Not surprisingly, when you look at the Genesis timeline, there was a great deal about the post-Hackett Genesis which was of much less interest to me as they slid from prog greats to exceptionally successful middle-of-the-road soft rock. The definitive turning point, in my opinion, is the inclusion of Afterglow as the last track on Wind and Wuthering. Rutherford describes this album as displaying the feminine side of Genesis (he also labels Tony Banks’ chords as feminine) and though the music comes across as prog, it marks the beginning of the band’s venture into the lyrical mundane. There’s no doubt that this style became more prevalent over the later releases and the complex, multi-section compositions with fantastical or mythical concepts were dropped despite protestations from both Banks and Rutherford that they continued to write ’15 minute long songs’. Prog isn’t about bearing your soul after a divorce, however painful; that’s more the realm of some other rock medium like the Blues or Country and Western. Rutherford’s belief that he should handle guitar duties was originally somewhat misplaced but he developed a rather mechanical style of picking chords that came to represent 80s guitar playing. This made it was almost impossible to discern the songs he was playing in Genesis from those he was playing in Mike + The Mechanics, a process further compounded by the reduction in distinct keyboard sounds utilised by Tony Banks, the Mechanics’ Adrian Lee and any of the generic pop-rock bands making an appearance on the fledgling MTV. MTV embraced Genesis but all of their videos were truly awful.


I managed to watch the missing part of the programme which included a few more words from Steve Hackett and some thoughts from original guitarist Anthony Phillips. Another Charterhouse alumnus, friend and former manager Richard Macphail was interviewed, as was Tony Smith who managed the group and some of the solo ventures. I’d not previously seen the archival footage of the band playing the Atomic Sunrise festival at London’s Roundhouse, the only video documentation of Genesis with Phillips and drummer John Mayhew. Mayhew and his two drum stool predecessors Chris Stewart and Jonathan Silver didn’t get a mention. Despite what appears to be some unresolved rivalry between Peter Gabriel and Tony Banks, it was good to hear Gabriel talking about the band.

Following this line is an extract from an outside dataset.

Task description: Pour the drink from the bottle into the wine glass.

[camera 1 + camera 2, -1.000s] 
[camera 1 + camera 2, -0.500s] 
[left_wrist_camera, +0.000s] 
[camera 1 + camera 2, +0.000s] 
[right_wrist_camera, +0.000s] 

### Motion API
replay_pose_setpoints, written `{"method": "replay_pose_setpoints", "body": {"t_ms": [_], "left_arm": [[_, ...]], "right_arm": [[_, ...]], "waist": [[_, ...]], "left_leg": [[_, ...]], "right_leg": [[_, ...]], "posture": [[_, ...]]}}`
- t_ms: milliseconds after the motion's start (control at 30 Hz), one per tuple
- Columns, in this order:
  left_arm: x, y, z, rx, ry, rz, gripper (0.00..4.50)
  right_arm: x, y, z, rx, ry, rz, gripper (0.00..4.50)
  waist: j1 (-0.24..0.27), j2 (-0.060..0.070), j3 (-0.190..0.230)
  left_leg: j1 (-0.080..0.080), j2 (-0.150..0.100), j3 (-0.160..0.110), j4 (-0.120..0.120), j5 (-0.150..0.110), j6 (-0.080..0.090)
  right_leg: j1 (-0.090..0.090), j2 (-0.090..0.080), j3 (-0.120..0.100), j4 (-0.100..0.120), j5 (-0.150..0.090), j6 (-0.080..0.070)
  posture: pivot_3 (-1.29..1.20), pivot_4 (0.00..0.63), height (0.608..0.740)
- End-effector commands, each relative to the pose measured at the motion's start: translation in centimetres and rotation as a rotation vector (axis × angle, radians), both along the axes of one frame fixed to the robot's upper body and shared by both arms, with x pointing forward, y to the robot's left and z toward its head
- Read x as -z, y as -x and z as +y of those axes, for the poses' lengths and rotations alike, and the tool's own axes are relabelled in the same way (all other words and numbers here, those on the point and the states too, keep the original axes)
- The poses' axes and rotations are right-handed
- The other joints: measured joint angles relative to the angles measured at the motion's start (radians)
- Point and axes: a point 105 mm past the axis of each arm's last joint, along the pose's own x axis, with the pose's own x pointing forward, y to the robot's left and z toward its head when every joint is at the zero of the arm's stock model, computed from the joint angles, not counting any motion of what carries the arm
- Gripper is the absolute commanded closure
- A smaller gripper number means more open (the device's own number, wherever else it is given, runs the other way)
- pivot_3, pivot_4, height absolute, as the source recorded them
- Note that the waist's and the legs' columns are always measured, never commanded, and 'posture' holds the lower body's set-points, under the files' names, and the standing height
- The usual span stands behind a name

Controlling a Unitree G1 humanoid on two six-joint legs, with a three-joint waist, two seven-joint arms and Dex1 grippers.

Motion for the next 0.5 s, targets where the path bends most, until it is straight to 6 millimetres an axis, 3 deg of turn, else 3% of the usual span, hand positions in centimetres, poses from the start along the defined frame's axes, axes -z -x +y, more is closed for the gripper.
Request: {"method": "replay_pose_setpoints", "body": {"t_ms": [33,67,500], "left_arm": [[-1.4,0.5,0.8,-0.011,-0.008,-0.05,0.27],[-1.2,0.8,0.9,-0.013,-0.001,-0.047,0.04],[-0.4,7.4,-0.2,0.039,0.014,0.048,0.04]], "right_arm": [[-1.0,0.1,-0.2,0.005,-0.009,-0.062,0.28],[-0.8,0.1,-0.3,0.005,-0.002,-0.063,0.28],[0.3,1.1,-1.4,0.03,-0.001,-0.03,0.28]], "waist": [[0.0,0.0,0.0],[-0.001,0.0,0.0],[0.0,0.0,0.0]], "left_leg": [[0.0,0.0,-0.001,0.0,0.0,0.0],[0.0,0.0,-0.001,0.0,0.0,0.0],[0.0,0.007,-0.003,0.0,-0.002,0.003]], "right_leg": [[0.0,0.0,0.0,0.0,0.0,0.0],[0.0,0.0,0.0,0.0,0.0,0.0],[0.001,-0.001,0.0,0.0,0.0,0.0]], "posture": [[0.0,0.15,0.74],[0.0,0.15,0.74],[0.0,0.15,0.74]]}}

The film was supplemented by commentary from comedian Al Murray, New Statesman arts critic Kate Mossman, author, former actor and stand-up comedian Mark Billingham, music journalist Chris Roberts and radio DJ Angie Greaves. Mossman interviewed Peter Gabriel for the New Statesman in October 2013 and along with Greaves she added some useful insight and analysis; the others offered opinion, with Murray quite happy to admit to liking the later, more commercial material.

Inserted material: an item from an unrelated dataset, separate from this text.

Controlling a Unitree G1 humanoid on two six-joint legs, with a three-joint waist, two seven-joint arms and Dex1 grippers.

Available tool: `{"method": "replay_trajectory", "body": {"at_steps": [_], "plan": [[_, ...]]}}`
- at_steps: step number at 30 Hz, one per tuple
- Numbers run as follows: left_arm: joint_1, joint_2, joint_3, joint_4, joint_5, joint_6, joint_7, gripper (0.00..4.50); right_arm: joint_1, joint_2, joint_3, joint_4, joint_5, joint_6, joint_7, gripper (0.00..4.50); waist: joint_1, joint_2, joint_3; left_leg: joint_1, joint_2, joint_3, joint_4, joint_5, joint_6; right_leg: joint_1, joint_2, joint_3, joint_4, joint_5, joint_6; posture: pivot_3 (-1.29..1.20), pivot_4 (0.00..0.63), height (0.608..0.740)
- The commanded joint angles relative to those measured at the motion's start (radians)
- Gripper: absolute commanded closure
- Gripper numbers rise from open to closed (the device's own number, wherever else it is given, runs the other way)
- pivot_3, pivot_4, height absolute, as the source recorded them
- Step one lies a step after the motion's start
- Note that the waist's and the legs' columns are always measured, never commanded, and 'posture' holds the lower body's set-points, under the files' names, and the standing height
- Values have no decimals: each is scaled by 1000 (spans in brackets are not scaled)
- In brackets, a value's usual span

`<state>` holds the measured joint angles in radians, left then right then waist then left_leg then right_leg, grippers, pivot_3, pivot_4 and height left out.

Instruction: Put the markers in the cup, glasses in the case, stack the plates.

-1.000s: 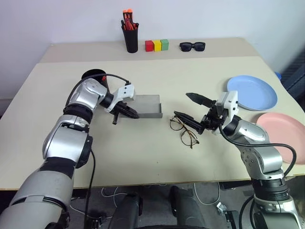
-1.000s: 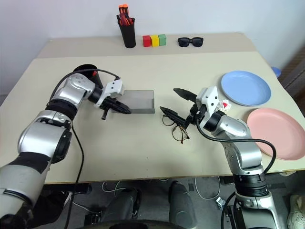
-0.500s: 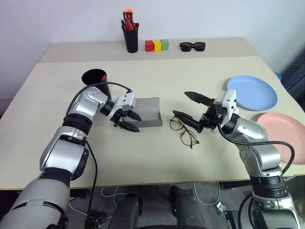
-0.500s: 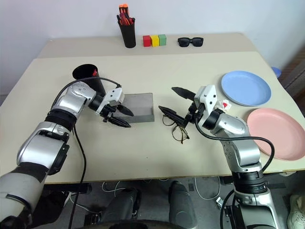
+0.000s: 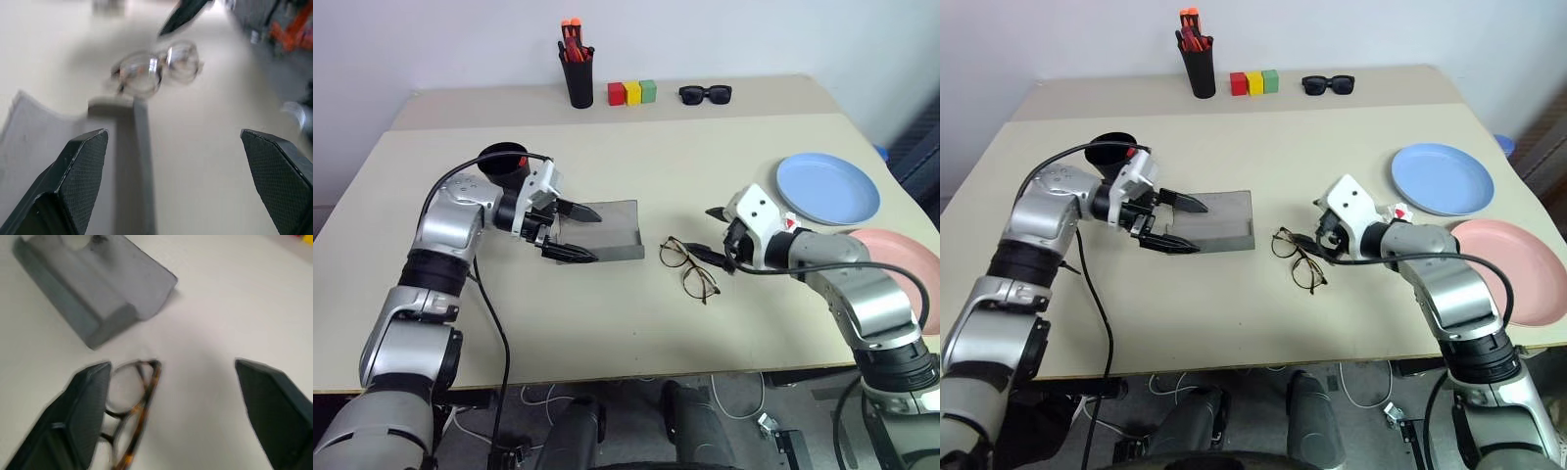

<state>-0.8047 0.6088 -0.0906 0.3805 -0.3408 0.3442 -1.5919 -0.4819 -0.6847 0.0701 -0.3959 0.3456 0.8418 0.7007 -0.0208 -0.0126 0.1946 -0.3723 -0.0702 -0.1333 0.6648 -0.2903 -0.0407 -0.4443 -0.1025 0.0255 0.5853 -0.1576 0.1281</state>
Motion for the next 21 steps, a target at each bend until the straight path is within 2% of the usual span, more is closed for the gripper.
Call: {"method": "replay_trajectory", "body": {"at_steps": [1,5,11,13,15,17,21], "plan": [[65,42,109,-148,-121,95,31,69,-59,-2,-16,-82,44,135,-30,402,3,0,0,0,0,0,0,0,0,0,0,0,0,0,0,0,150,740],[167,81,205,-270,-228,176,72,69,-107,-42,21,-101,51,266,-36,402,9,0,0,0,0,0,0,0,0,0,0,0,-1,0,0,0,150,740],[305,124,275,-394,-293,211,136,69,-239,-88,135,-90,76,538,-44,402,6,0,0,0,0,1,0,0,0,0,0,0,-1,0,0,0,150,740],[338,135,292,-423,-320,235,155,69,-292,-33,99,-45,92,650,-72,402,3,0,0,0,0,1,0,0,0,0,0,0,-1,0,0,0,150,740],[371,146,308,-450,-341,241,165,69,-317,-35,119,-43,95,687,-79,402,5,0,0,0,0,1,0,0,0,0,0,0,-2,0,0,0,150,740],[400,155,335,-475,-378,267,180,69,-335,30,74,8,83,749,-134,402,7,-1,0,0,0,1,0,0,0,0,0,0,-2,0,0,0,150,740],[455,174,379,-511,-424,276,194,69,-320,54,56,81,122,773,-212,402,10,0,0,-1,0,1,0,0,0,0,0,0,-3,0,0,0,150,740]]}}
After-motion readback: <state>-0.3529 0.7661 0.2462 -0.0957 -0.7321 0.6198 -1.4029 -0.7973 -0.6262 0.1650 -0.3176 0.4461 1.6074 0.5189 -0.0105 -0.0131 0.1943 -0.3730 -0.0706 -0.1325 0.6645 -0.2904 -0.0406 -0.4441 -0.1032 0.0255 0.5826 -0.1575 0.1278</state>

The idea of Genesis: Together and Apart was quite good but still left me feeling slightly unsatisfied. Hackett’s solo work and his current live performances toured as ‘Genesis Revisited’ was totally overlooked, though one section of the documentary was dedicated to solo albums and featured much of Gabriel’s work. I rate Hackett’s Voyage of the Acolyte very highly, a standout progressive rock album from 1975 which happens to feature both Rutherford and Collins. It’s easily as good as A Trick of the Tail and I think it’s of a much higher standard, more coherent and better balanced than Wind and Wuthering and all that came after. Hackett is the only one of the band who seems to regard their early 70s material as music that continues to deserve an airing, something that would have been worthwhile for the documentary to highlight.